What is needed is an exact repeat of the lines from the one holding "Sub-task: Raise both" through the final line of the data, with no pictures.

....

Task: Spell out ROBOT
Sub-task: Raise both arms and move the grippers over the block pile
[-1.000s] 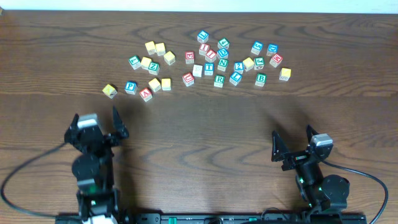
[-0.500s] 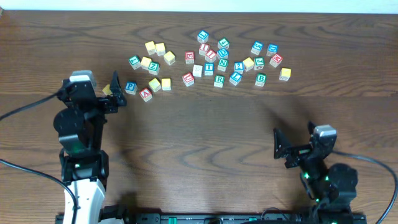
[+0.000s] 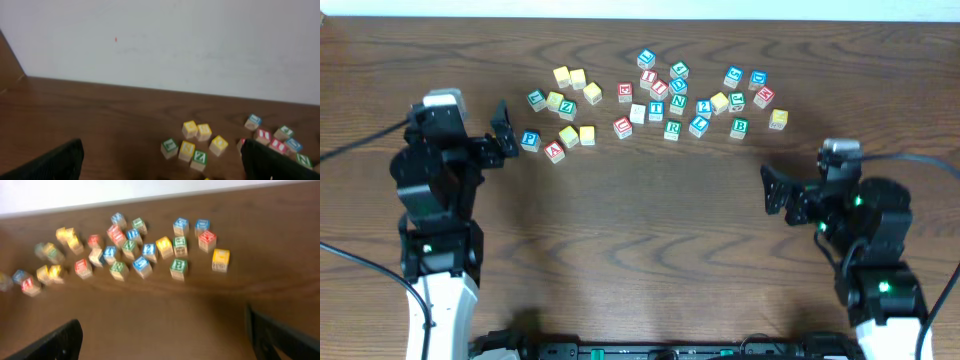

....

SOLUTION:
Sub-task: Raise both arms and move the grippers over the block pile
[-1.000s] 
[-0.500s] 
[+0.000s] 

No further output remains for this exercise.